2. Older adults and alcohol use: negative affect, resilience, and alcohol use as interacting factors
The adverse consequences of alcohol use in older adults are widespread. Higher levels of alcohol use increase the odds for diseases, injuries and even death, limitations in instrumental activities of daily living and development of affective and anxiety symptoms. In the present study, we examine if resilience factors moderate the association between negative affect (symptoms of depression and anxiety) and hazardous alcohol use.
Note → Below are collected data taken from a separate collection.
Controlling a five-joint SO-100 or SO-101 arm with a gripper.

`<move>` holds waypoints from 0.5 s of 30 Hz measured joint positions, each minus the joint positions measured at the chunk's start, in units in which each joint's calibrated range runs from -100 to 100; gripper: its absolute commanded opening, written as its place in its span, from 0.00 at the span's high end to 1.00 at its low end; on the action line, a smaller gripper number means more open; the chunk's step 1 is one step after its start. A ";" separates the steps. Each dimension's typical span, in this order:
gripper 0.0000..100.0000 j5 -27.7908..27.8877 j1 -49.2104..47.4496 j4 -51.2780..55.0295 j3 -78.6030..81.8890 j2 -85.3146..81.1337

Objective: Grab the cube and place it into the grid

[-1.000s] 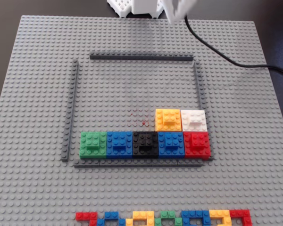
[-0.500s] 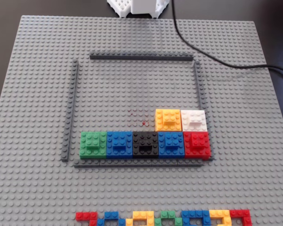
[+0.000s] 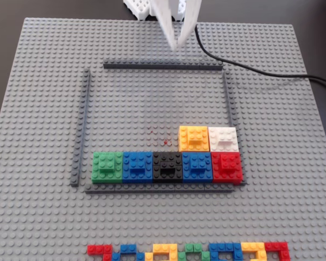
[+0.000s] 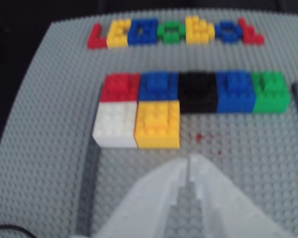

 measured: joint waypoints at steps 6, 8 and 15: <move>1.00 1.42 0.00 -1.95 10.50 0.00; 1.00 1.71 0.00 -2.25 12.09 0.00; 1.00 1.61 0.00 -1.27 14.30 0.00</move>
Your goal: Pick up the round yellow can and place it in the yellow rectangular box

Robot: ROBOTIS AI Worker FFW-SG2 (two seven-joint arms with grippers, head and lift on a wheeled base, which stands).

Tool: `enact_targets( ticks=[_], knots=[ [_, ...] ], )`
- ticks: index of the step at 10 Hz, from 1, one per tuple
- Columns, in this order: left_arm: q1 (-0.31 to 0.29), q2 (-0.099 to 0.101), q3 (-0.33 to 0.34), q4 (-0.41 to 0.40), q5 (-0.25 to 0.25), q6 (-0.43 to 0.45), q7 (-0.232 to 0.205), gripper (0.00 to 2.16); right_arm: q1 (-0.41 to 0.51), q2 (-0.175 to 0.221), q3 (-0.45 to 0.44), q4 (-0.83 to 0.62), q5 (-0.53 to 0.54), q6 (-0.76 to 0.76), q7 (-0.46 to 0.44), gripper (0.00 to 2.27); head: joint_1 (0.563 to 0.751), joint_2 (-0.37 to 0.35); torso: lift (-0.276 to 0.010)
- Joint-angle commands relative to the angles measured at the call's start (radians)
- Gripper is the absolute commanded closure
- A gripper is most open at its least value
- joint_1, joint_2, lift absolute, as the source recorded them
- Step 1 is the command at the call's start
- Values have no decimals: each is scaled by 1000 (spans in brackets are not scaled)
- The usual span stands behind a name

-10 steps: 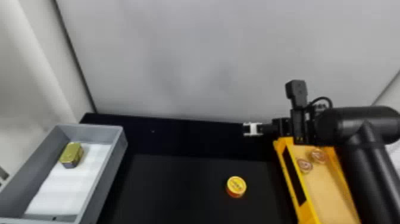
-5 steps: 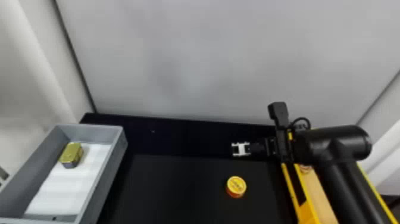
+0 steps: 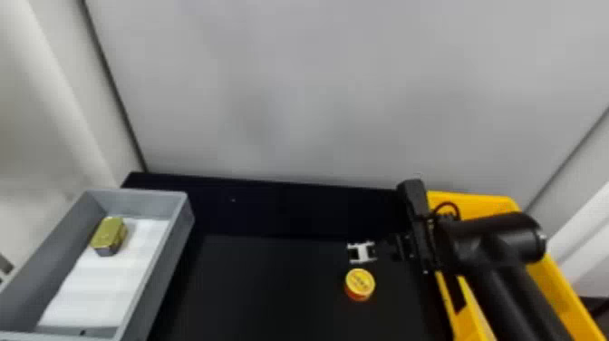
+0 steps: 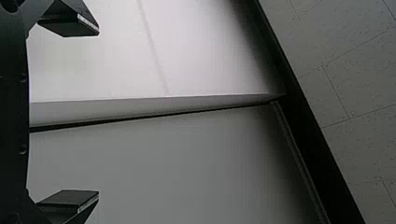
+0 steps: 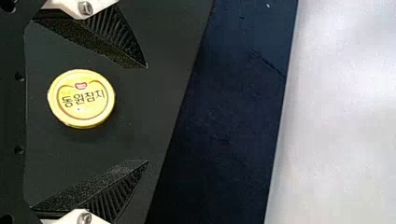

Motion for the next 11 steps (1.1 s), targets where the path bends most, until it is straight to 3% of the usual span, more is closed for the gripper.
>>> enact_targets(
  ticks=[1,7,11],
  knots=[
    [2,0,5,-1,-1,-5,-3,58,11,18,13,66,43,-68,33,36,694,-77,-8],
    [8,1,12,1,1,-14,-9,58,27,91,31,136,387,-156,198,38,694,-78,-8],
    [8,-2,11,1,-1,-14,-10,58,45,94,27,136,393,-159,201,42,694,-78,-8]
  ],
)
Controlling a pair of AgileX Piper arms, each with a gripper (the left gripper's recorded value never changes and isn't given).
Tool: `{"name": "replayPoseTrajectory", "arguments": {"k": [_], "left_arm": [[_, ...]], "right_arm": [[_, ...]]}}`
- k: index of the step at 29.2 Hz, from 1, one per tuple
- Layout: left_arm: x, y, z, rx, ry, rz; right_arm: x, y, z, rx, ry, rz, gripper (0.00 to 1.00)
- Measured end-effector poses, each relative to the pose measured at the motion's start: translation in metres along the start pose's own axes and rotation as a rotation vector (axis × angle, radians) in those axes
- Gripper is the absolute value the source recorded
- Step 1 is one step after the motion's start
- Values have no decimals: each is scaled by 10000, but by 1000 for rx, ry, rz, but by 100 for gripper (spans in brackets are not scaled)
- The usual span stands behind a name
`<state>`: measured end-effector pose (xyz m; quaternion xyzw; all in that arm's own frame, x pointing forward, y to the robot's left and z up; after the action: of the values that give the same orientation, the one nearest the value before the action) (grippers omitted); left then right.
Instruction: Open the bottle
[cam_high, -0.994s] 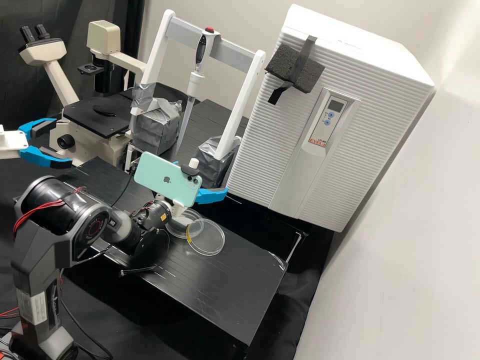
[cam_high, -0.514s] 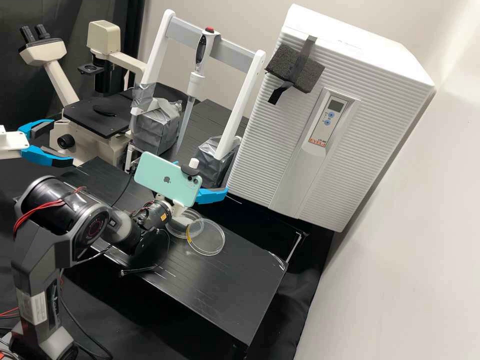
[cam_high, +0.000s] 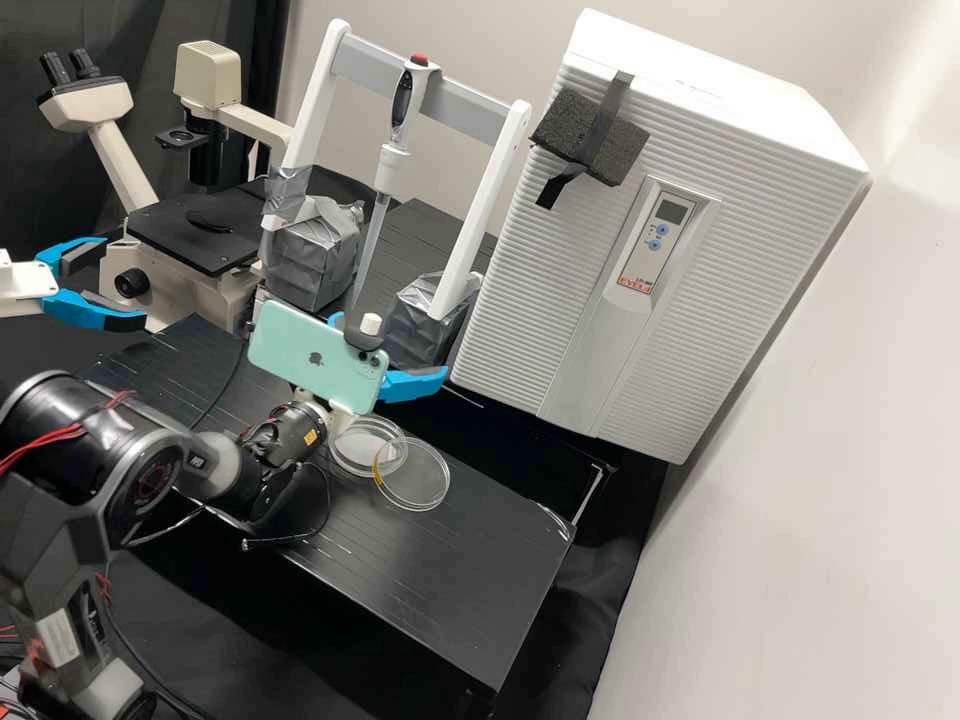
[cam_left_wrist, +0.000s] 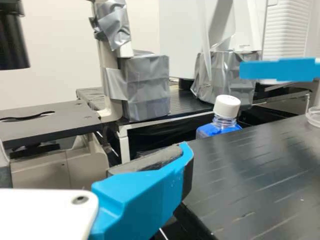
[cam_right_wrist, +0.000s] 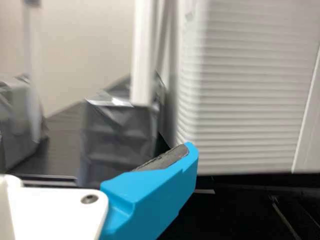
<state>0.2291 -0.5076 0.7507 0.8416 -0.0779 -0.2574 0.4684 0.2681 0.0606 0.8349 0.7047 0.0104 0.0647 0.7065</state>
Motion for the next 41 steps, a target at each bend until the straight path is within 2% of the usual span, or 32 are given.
{"name": "replayPoseTrajectory", "arguments": {"k": [3, 5, 9, 13, 18, 22, 30, 31, 35, 41], "left_arm": [[1, -1, 6, 8, -2, -1], [1, -1, 6, 8, -2, -1], [1, -1, 6, 8, -2, -1], [1, -1, 6, 8, -2, -1], [0, 0, 1, 8, -1, 0], [0, 0, 1, 8, -1, 0], [-4, 5, -20, 8, 9, 2], [-4, 5, -20, 8, 9, 2], [-4, 5, -20, 8, 9, 2], [-4, 5, -23, 8, 10, 2]], "right_arm": [[-81, -32, -71, 3, 41, -1, 100], [-118, -107, -138, 10, 74, -24, 100], [-125, -256, -214, -17, 106, -77, 100], [-86, -432, -186, -56, 86, -133, 100], [-6, -523, -142, -68, 42, -153, 100], [50, -545, -131, -57, 26, -148, 100], [167, -570, -175, -50, 35, -144, 100], [174, -574, -173, -51, 34, -144, 0], [215, -612, -152, -55, 24, -156, 0], [234, -667, -108, -76, 5, -181, 0]]}}
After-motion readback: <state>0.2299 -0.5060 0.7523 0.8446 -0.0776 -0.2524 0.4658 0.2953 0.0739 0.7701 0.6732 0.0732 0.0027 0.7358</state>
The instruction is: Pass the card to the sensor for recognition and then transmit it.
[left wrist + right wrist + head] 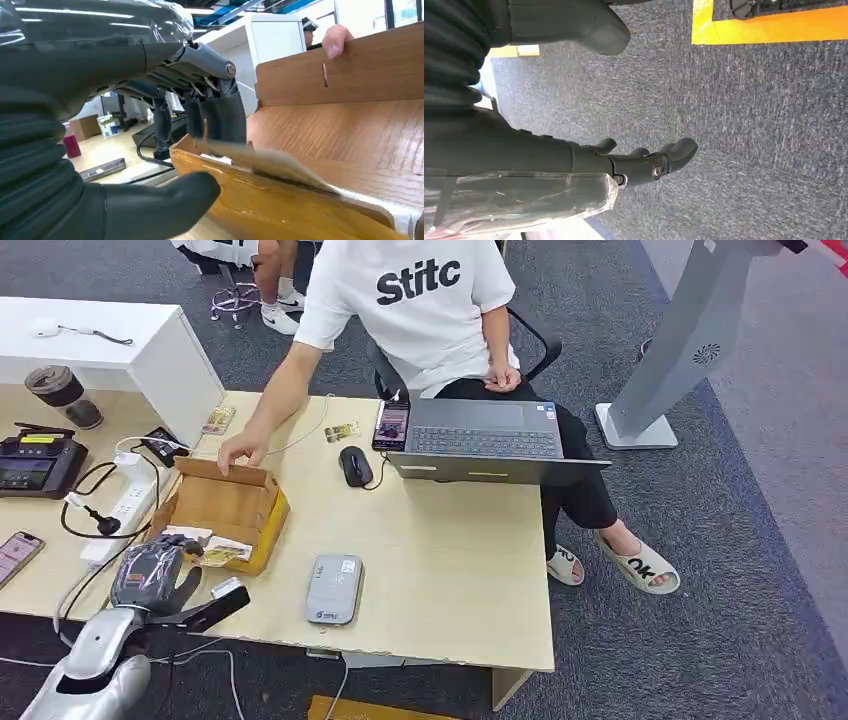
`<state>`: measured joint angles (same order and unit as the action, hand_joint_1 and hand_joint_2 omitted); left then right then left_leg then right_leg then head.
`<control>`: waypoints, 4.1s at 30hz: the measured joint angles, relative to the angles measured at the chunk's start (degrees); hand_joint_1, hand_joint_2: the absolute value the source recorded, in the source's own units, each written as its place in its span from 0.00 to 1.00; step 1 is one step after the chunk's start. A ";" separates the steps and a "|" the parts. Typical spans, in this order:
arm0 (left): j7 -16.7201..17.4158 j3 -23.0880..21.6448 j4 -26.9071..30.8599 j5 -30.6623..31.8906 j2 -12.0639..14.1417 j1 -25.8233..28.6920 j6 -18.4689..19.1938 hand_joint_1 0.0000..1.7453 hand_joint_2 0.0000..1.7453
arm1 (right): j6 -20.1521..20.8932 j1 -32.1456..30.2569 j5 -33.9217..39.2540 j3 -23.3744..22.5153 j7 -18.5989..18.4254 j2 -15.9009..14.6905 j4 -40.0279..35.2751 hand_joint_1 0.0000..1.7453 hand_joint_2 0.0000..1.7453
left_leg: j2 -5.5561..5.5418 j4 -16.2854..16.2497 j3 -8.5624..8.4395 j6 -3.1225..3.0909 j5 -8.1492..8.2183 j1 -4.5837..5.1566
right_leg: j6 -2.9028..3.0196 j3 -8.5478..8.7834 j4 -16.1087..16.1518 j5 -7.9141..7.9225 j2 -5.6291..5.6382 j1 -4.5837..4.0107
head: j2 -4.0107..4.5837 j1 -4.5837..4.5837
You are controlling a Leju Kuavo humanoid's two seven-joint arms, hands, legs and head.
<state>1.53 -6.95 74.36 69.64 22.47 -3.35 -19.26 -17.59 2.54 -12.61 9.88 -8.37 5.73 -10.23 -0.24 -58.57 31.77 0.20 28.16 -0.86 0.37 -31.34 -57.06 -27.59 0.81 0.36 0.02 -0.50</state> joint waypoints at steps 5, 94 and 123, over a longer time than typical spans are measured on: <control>-0.37 0.09 -0.02 -0.11 0.07 -0.54 -0.65 0.72 1.00 | 0.00 0.02 -0.04 0.00 0.00 0.00 0.00 0.00 1.00 | -0.01 0.00 0.00 0.00 0.00 0.00 | 0.00 0.02 0.00 0.00 0.00 0.00 | 0.00 0.00; 17.62 -5.25 14.30 5.71 4.68 -8.46 18.42 0.00 1.00 | -2.01 -0.14 -0.61 -2.95 0.15 -0.02 0.00 0.00 1.00 | 0.03 0.00 0.03 0.02 -0.03 -0.01 | 0.02 -0.07 0.00 0.06 0.06 0.00 | 0.00 0.00; 19.47 -0.13 19.17 9.46 8.00 1.39 18.78 0.00 1.00 | -1.99 -0.54 -0.94 -4.68 0.33 0.13 0.00 0.00 1.00 | 0.02 0.00 0.09 0.01 -0.03 -0.01 | 0.01 -0.08 0.00 0.05 0.01 0.00 | 0.00 0.00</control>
<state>21.00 -7.08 93.53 79.10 30.47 -1.96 -0.48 -19.58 2.00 -13.55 5.20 -8.04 5.86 -10.23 -0.22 -58.58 31.86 0.21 28.13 -0.87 0.38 -31.42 -57.06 -27.54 0.82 0.36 0.02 -0.50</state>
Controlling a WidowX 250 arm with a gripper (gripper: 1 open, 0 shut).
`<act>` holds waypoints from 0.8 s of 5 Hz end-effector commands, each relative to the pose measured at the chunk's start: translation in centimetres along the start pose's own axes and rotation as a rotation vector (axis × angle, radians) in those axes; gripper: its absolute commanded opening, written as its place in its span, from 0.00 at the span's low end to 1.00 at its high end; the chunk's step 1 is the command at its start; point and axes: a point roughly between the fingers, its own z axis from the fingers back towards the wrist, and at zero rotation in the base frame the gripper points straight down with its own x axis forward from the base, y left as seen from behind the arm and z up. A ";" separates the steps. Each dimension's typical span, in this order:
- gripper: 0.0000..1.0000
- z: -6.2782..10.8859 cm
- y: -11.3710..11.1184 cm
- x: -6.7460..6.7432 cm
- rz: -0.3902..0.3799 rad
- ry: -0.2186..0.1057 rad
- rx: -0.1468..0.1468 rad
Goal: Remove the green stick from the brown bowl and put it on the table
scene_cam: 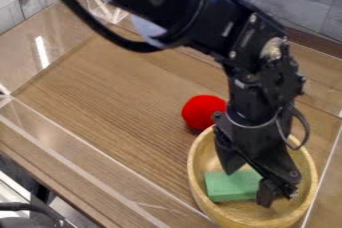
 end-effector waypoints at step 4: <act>1.00 -2.0 2.1 -0.1 0.105 -0.024 -0.020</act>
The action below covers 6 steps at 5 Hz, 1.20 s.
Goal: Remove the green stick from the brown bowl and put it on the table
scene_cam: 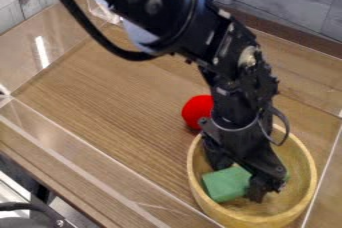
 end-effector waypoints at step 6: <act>0.00 2.3 -2.7 3.3 -0.034 0.029 0.028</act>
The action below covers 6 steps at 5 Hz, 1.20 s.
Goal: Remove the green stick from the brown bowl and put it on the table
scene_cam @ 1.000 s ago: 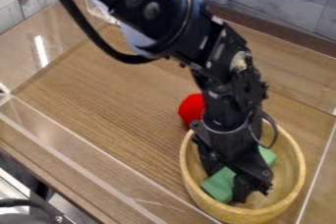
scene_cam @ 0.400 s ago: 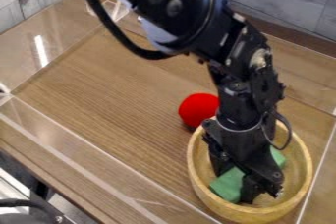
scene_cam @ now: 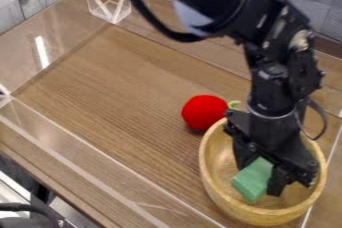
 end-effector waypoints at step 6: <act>0.00 2.0 -0.4 1.5 0.227 -0.049 0.044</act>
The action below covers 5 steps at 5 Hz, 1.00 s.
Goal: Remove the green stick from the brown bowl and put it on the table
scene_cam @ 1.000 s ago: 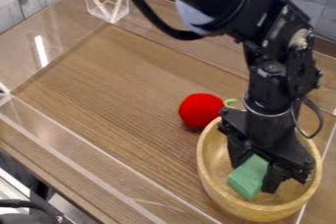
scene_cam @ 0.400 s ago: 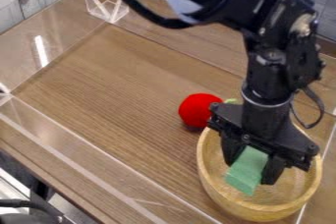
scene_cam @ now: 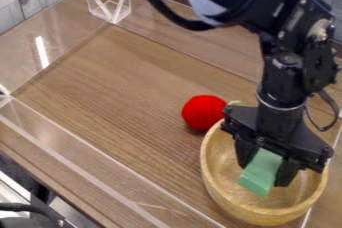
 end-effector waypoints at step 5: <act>0.00 3.8 0.9 1.5 -0.027 -0.056 -0.015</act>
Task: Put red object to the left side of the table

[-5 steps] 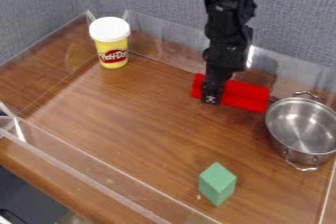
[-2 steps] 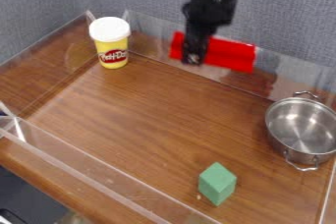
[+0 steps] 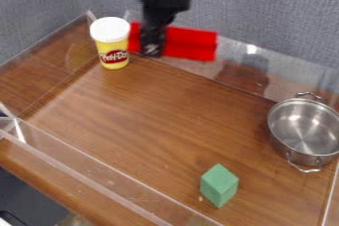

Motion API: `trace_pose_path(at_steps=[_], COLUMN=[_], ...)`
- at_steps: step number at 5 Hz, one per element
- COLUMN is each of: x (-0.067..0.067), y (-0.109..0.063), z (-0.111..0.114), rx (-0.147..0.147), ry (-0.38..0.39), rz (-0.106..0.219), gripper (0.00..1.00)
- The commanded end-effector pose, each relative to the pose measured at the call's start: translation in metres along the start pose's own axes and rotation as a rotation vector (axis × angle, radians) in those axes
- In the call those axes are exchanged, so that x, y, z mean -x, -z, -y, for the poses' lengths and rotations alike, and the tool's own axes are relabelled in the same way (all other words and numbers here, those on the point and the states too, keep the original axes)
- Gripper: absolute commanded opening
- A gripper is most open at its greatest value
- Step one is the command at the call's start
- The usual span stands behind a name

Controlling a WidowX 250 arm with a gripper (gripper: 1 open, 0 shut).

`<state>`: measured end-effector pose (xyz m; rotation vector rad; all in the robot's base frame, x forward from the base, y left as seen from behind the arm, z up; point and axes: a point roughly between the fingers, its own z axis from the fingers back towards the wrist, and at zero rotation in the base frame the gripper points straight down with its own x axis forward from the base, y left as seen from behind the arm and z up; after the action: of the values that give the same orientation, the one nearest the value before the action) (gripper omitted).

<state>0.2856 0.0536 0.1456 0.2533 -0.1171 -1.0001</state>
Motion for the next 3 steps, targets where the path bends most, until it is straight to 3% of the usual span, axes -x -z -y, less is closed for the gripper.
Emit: trace_pose_path(at_steps=[1,2,3], x=[0.023,0.035,0.038], y=[-0.010,0.002,0.014], z=[0.002,0.006,0.016], rx=[-0.034,-0.013,0.009], ry=[-0.034,-0.030,-0.006], rz=[0.008,-0.006,-0.018], gripper=[0.00,0.00,0.00])
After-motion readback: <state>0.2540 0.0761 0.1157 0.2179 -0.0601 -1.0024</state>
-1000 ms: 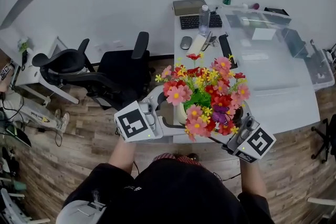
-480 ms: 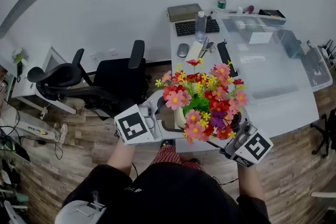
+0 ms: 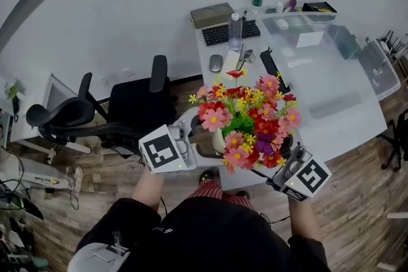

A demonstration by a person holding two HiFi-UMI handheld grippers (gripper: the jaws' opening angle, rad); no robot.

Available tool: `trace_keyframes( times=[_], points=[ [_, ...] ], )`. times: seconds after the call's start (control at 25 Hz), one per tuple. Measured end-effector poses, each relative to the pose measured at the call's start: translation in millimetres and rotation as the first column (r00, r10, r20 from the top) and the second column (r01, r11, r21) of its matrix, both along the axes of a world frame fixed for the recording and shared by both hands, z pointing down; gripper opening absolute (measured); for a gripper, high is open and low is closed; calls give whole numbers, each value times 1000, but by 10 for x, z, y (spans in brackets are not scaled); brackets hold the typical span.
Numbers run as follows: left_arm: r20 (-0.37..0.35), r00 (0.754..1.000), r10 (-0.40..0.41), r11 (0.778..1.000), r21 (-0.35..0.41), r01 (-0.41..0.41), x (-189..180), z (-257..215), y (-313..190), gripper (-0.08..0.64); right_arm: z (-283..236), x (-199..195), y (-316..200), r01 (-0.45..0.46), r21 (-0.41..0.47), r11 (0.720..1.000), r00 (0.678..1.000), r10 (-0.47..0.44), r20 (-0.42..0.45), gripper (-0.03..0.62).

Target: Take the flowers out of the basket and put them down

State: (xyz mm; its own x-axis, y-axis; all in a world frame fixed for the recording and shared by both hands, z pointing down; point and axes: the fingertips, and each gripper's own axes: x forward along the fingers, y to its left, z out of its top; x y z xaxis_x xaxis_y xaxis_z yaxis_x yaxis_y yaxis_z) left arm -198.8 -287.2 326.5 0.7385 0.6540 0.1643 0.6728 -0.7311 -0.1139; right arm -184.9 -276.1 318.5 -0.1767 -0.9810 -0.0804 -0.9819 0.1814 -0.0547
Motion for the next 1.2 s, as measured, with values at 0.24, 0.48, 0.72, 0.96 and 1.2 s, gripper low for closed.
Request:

This is a retrospective cross-sectional study. The sample population, enrolled from October 2013 to April 2016, consisted of 1,368 community-dwelling older adults living in the Flemish part of Belgium. We used standardized questionnaires to collect self-reported data on alcohol use behaviour, depression and anxiety and resilience (adaptability, self-efficacy and spirituality) by using, respectively, the Alcohol Use Identification Test (AUDIT), the Brief Symptom Inventory (BSI) and the Connor-Davidson Resilience Scale (CD-RISC).
Of the total sample, 80.1% reported using alcohol. A multiple regression model was tested to examine whether the association between negative affect (depression and anxiety) and hazardous drinking depends on the level of resilience factors (adaptability, self-efficacy and spirituality). Results indicate that as levels of adaptability, self-efficacy or spirituality increase, the association between depression/anxiety and hazardous drinking lost its significance.>
High levels of adaptability, self-efficacy and spirituality moderated the association between negative affect and hazardous drinking. Programs to reduce hazardous drinking in older adults should target resilience and more specifically characteristics like self-efficacy, adaptability and spirituality. Personalized resilience interventions, rather than using a one-size-fits-all approach, may result in better outcomes in older adults.